I think implementing the facial recognition functionality (face detection and cropping then inserting the cropped image to the facial recognition model and then comparing the Euclidean distance by a distance threshold with a stored face image embedding) would be done best as an additional step in the login validation pipeline you are using, like implementing it as a function inside the pipeline that returns a boolean value of True or False: True if the euclidean distance of the input image embedding and the stored face image embedding is less or equal to the threshold which you have to fine-tune yourself (lower threshold value makes it more difficult but gives a more 'accurate' result) and False otherwise. And then would proceed or not proceed through the validation pipeline depending on the result of True or False.

How it gets its input image containing a human face for login; either from a selfie picture or from a camera stream would depend on your requirements. But, I think an image upload functionality for the selfie image in the login page would work best.

I hope this was useful.

nagapoornima22 commented 4 years ago

thank you ,

nagapoornima22 commented 4 years ago

Hi Tamer,

From the camera stream it should capture and validate. Is it possible with the embeddings? Please suggest me to follow that.

Thanks

tamerthamoqa commented 4 years ago

I was assuming you want to implement facial recognition as an extra step in a user login page with username and password login.

If you want to use a camera stream for automatic login by user faces, this repository would only return the name of the embedding which is closest to the embedding of the input face image from the camera stream, keep in mind it is best practice to have at least 3 stored face images with different perspectives as a best practice (one from the front perspective, one from a slight right perspective, one from a slight left perspectvie). However, this implementation does not support multiple face images per person, but there are implementations on GitHub that support that feature by having multiple images inside a folder containing the name of the person, unfortunately I don't remember exactly any repository that has that feature.

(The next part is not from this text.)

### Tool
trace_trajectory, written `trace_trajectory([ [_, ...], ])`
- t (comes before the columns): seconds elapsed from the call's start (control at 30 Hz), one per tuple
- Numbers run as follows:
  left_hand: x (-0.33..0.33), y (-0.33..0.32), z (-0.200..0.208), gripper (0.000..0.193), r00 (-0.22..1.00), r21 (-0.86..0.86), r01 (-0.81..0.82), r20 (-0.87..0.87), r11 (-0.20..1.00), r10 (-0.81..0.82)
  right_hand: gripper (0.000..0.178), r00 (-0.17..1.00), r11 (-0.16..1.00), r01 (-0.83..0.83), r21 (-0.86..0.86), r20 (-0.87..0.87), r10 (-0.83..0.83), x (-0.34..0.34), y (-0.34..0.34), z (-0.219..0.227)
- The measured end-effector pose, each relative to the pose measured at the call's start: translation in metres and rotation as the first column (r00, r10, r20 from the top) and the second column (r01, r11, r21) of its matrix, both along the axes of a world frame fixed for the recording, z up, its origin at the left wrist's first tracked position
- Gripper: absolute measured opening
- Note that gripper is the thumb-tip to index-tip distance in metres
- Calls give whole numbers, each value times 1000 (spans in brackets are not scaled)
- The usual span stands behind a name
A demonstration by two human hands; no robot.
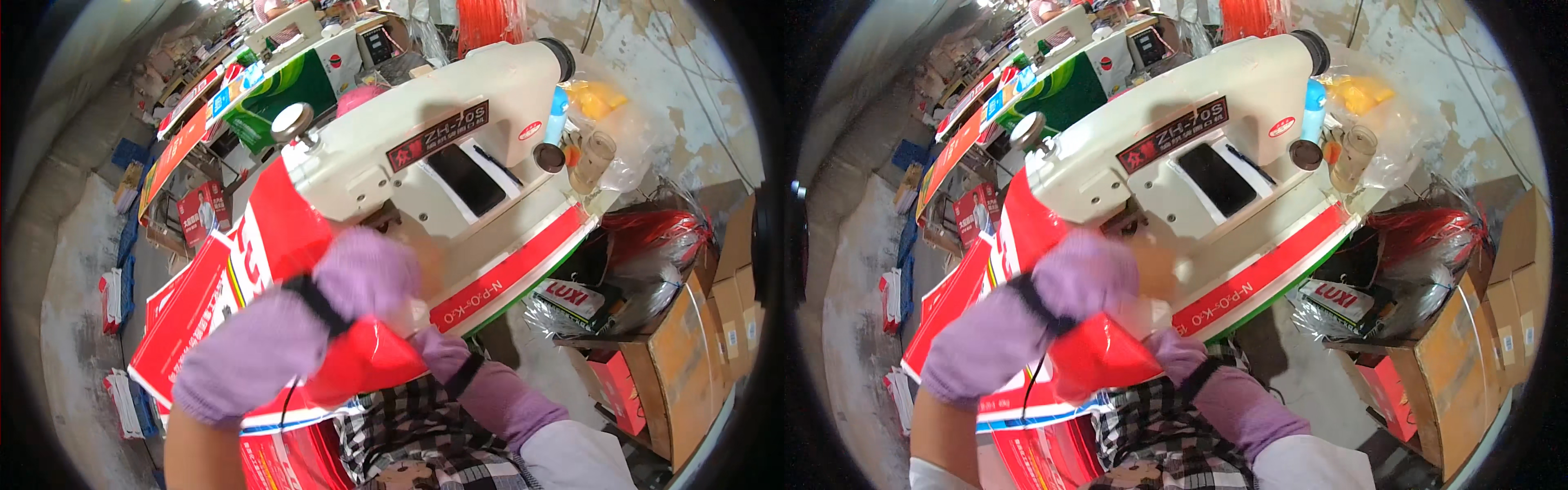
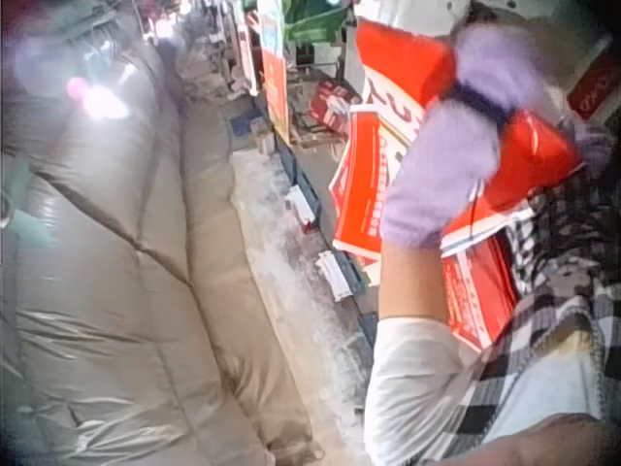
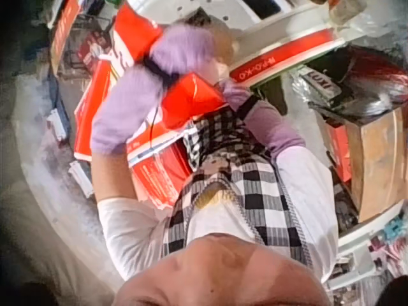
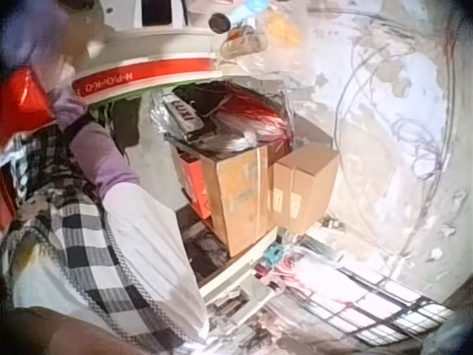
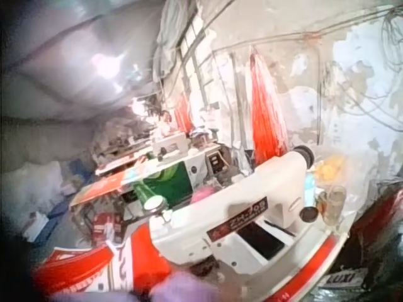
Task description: Sewing and folding large printed plastic fertilizer bags at an industrial sewing workstation.
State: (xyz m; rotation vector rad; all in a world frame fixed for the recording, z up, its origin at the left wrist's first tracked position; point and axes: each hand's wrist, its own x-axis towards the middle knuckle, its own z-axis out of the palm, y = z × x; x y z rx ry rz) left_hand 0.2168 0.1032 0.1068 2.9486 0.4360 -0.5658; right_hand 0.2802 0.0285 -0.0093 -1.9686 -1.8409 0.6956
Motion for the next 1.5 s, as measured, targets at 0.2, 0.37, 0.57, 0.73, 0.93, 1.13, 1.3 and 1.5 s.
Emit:
trace_trajectory([
  [0.2, -97, -35, 4, 46, 983, -348, -168, 10, 922, 183, 56, 819, 997, 48, -64, -568, -75, 20, -90, 42],
  [0.37, -101, -64, 17, 54, 785, -515, -566, -99, 644, 611, 58, 522, 994, 69, -89, -846, -112, 19, -100, 35],
  [0.57, -101, -69, -12, 33, 857, -353, -400, -471, 846, 209, 51, 753, 1000, 3, 7, -658, 3, 18, -107, 61],
  [0.73, -90, -80, 15, 20, 992, -343, -118, -74, 932, 98, 39, 620, 1000, -13, 8, -785, 15, 37, -100, 54],
  [0.93, -40, -138, 36, 17, 921, -148, -387, -103, 910, 375, 59, 969, 982, 47, -182, -230, -89, 20, -20, 90],
  [1.13, -102, -62, 52, 12, 814, -285, 304, 573, 909, -92, 83, 977, 998, 0, -55, 214, 12, -19, -48, 47],
  [1.3, -75, -18, 161, 25, 844, 217, 79, -534, 973, 50, 69, 974, 1000, -9, 10, 228, 6, -9, -5, 56],
  [1.5, -57, -140, 62, 28, 984, -110, 79, 167, 991, -60, 63, 981, 998, 54, 29, 183, -58, 8, 4, 36],
])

I would assume creating a database table associating users with the name of their stored face image(s) embedding(s) and then using that relation to login a user to your project would work best. You would need to fine-tune the euclidean distance threshold to be lower if you want it to be more 'accurate' and handle any other login attempt by the camera for the same user to be refused by the system during the same day after the first successful login, but that would depend on the requirements of your project if it has to do more than one login per day.